Vuoi farmi sorridere, piccola luna? Beh, ci sei riuscita.
Ieri mamma ha comprato le primissime fragole dell'anno. Io allora le ho tagliate per bene, mentre avevo ancora tra le labbra delle canzoni dei Beatles, e canticchiavo così, a mezza voce, mentre le sciacquavo sotto l'acqua fredda del rubinetto della cucina. Poi ho messo tutti i pezzetti in una ciotola, e ci ho spolverato un po' di zucchero, ma poi ho deciso che non era abbastanza, che voglio riempirmi di dolcezza fino al midollo per sentirmi leggera. E allora ho aggiunto altro zucchero, e un po' di note manghiucchiate e un po' di sorrisi idioti, di quelli che ti saltano sulla faccia senza un motivo preciso. Ho mescolato tutto per bene col cucchiaio e poi le ho mangiate, gustandomele una alla volta, mentre ero avvolta nel felpone marrone e avevo su la maglia bianca larghissima del pigiama, e me ne stavo rannicchiata sulla sedia a guardare fuori dalle finestre, cercando di vedere qualcosa. Il fatto è che era semplicemente tutto buio, e ho sentito freddo nelle ossa, e ho pensato che il tema di venerdì fosse andato uno schifo. Che non so più scrivere e che tanto non ci riesco comunque, a fare bella figura sul prof, che a lui non va bene niente, che ora sono al liceo, accidenti, che è difficile e come dice L. "Il liceo ti mette alla prova. Se riesci a stare a galla, vuol dire che ce la puoi fare nella vita". Ed ha ragione L., cazzo, perchè devo sopravvivere a 'sto schifo e riderci su, che alla fine non serve a niente restare col muso lungo, no?

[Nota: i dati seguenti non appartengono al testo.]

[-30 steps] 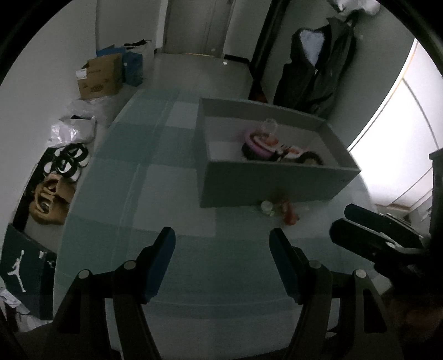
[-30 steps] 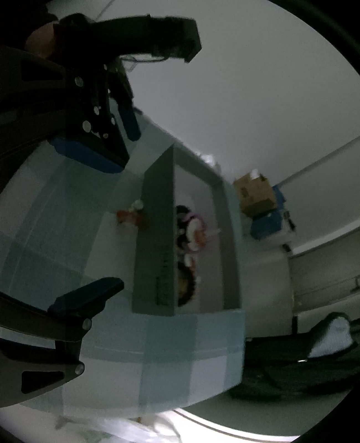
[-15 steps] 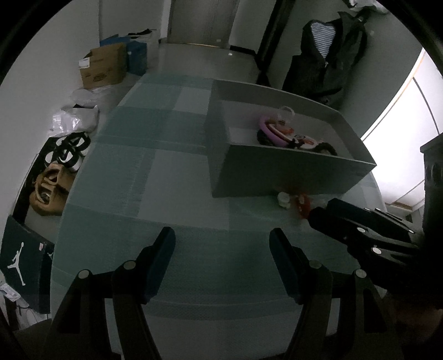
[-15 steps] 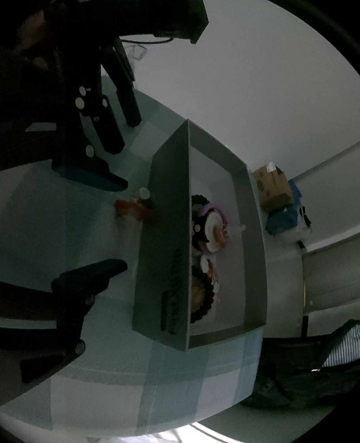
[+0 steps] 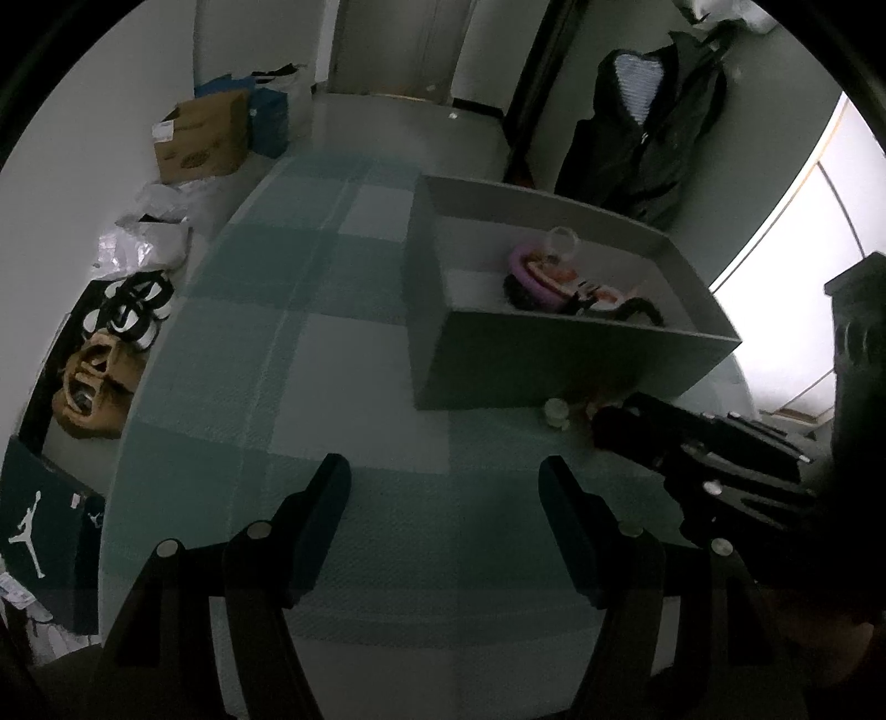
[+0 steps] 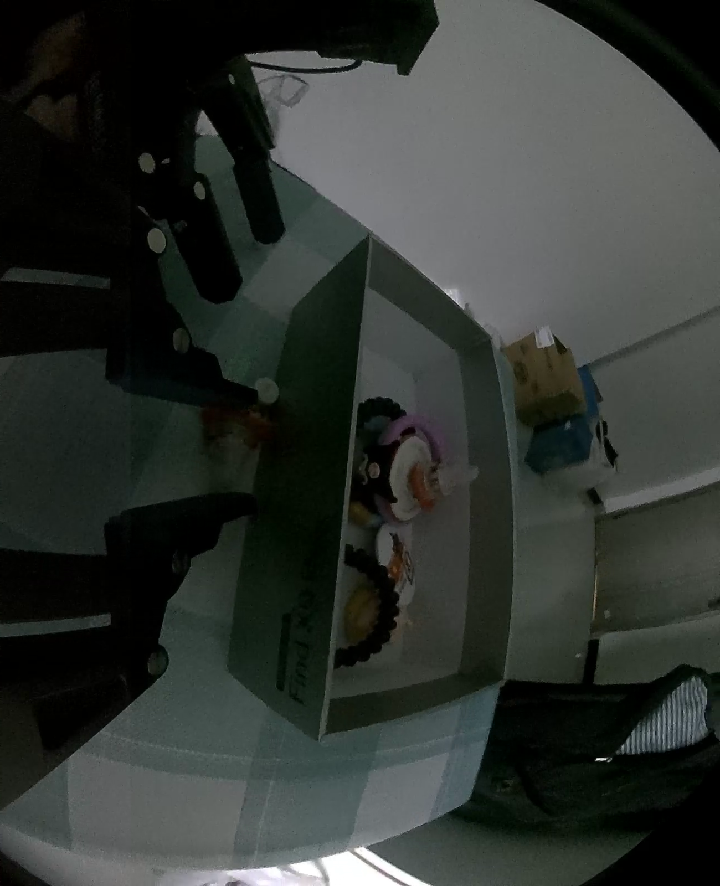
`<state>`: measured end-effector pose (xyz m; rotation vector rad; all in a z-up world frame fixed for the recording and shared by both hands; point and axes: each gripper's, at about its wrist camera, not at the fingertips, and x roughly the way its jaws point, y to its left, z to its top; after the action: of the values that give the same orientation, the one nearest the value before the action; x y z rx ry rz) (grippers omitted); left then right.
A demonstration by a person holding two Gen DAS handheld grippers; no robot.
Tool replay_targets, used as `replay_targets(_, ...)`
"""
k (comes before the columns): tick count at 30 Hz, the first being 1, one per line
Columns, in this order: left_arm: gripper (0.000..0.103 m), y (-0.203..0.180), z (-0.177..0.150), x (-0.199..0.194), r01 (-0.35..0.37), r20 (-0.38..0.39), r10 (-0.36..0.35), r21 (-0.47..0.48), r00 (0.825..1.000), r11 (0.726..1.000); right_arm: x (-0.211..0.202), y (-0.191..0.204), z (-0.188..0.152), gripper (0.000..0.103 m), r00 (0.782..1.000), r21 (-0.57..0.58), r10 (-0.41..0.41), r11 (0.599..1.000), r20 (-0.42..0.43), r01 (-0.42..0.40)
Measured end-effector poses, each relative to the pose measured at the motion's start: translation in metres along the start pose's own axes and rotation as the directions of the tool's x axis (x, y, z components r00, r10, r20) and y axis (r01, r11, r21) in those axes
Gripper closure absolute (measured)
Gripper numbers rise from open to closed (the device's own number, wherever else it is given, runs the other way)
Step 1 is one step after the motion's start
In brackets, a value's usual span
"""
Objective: Organize jewelry
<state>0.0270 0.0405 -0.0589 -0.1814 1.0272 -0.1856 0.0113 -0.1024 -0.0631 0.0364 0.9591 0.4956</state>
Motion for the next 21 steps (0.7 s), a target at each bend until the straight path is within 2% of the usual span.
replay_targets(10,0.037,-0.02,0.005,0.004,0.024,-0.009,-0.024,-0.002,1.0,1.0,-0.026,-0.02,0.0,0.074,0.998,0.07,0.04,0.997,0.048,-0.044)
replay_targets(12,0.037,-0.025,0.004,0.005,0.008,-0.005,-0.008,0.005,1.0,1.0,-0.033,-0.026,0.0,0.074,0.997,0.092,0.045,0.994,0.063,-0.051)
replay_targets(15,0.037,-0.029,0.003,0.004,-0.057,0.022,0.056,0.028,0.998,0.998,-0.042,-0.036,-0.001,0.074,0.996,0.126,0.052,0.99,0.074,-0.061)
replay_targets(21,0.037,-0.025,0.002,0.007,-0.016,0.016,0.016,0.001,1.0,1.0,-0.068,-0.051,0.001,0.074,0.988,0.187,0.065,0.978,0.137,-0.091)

Vabbè, e poi pensavo al sole e ai fiori, perchè, cioè, ormai è quasi primavera, eh. A pensarci mi sento questo groppo in gola che mi blocca tutto, perchè accidenti, pensare a 'sta cosa mi dà un senso di fine, di cose che scorrono troppo in fretta, lasciandoti senz'ossigeno. E la cosa brutta, è che è proprio così.
E a proposito di fiori, oggi il mio fratellino è stato dolcissimo, e m'ha regalato una margherita.

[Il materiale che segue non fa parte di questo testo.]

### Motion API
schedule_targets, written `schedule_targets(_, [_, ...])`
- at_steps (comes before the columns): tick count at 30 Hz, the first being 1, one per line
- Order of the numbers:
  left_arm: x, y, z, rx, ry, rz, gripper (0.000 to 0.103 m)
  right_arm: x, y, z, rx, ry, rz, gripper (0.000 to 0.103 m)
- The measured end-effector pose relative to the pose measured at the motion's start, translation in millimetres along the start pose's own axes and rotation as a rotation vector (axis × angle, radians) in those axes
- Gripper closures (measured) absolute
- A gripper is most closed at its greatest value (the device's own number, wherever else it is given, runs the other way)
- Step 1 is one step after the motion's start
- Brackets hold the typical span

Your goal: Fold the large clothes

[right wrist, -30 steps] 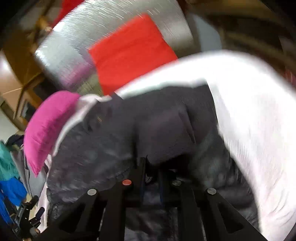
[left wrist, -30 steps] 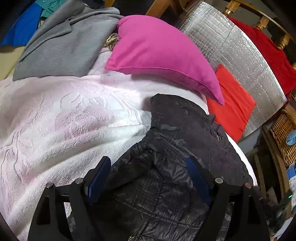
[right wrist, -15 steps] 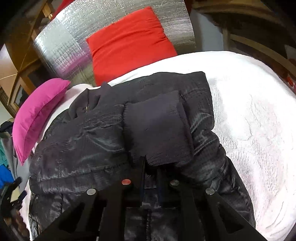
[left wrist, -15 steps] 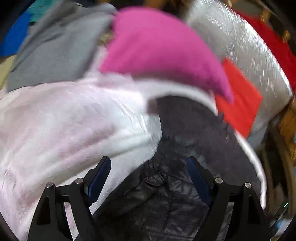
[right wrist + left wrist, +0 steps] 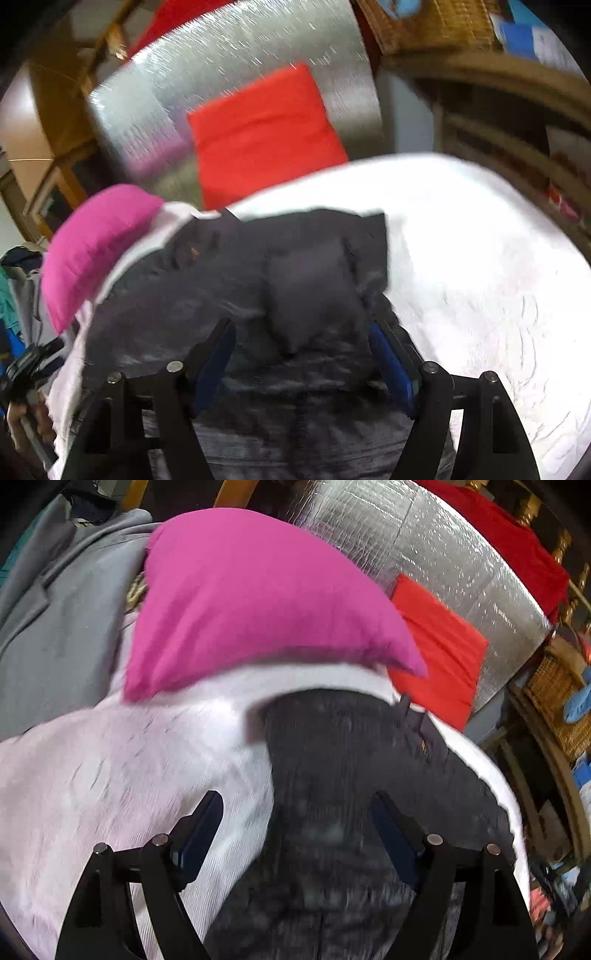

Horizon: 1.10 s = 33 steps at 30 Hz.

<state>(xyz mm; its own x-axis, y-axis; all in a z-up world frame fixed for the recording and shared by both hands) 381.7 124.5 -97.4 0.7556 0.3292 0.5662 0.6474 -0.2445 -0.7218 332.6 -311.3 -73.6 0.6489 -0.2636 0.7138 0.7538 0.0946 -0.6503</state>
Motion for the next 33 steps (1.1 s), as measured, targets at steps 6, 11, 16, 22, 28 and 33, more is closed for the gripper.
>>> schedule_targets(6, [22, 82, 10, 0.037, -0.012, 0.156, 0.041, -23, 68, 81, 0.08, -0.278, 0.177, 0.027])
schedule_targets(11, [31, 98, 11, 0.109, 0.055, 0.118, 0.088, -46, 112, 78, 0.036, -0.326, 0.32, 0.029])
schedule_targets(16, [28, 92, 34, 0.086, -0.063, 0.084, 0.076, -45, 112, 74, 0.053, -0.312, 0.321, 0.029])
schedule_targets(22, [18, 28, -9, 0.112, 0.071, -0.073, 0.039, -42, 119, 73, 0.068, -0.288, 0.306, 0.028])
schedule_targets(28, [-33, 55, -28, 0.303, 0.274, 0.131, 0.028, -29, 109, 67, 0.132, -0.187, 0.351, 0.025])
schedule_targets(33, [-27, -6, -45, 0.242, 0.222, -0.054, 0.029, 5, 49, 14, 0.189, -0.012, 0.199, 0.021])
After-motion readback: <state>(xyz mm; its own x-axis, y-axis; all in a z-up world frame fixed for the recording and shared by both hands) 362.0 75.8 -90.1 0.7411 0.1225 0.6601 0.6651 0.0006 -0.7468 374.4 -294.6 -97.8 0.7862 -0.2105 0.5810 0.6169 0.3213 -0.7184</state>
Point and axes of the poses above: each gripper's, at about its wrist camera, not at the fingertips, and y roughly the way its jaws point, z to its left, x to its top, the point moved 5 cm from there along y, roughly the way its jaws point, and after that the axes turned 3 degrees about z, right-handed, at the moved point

- Indovina che cos'ho dietro la schiena! -
- Non lo so... un dentino? -
- No, quelli non mi sono ancora caduti. Dai, indovina! -
Ho provato a sbirciare e poi ho alzato le spalle perchè mica lo sapevo, io, oh.
E allora lui mi ha fatto vedere 'sto fiorellino tutto bianco e coi petali morbidi.
- L'ho presa nel parco del nonno - m'ha detto.
E m'ha fatto sorridere e m'ha fatto sentire felice.
- Nel giardino del nonno, vuoi dire - e gli ho dato un bacetto sulla guancia, ché certe volte mi fa sciogliere dentro, come fa il sole coi gelati.
Ce l'ho ancora qua, vicino a me, la margherita. Profuma ancora, profuma di bambino, di prato e cielo e sole.
E poi ho pensato, ho pensato che i ragazzi innamorati c'hanno il miele che gli sgorga dagli occhi.
Vorrei vicino a me una persona tanto dolce da essere ripiena di miele fino all'orlo, che mi guardi con gli occhi innamorati e che mi stringa al suo cuore da innamorato.
E buona festa delle donne a tutte le donne. Siate orgogliose di esserlo.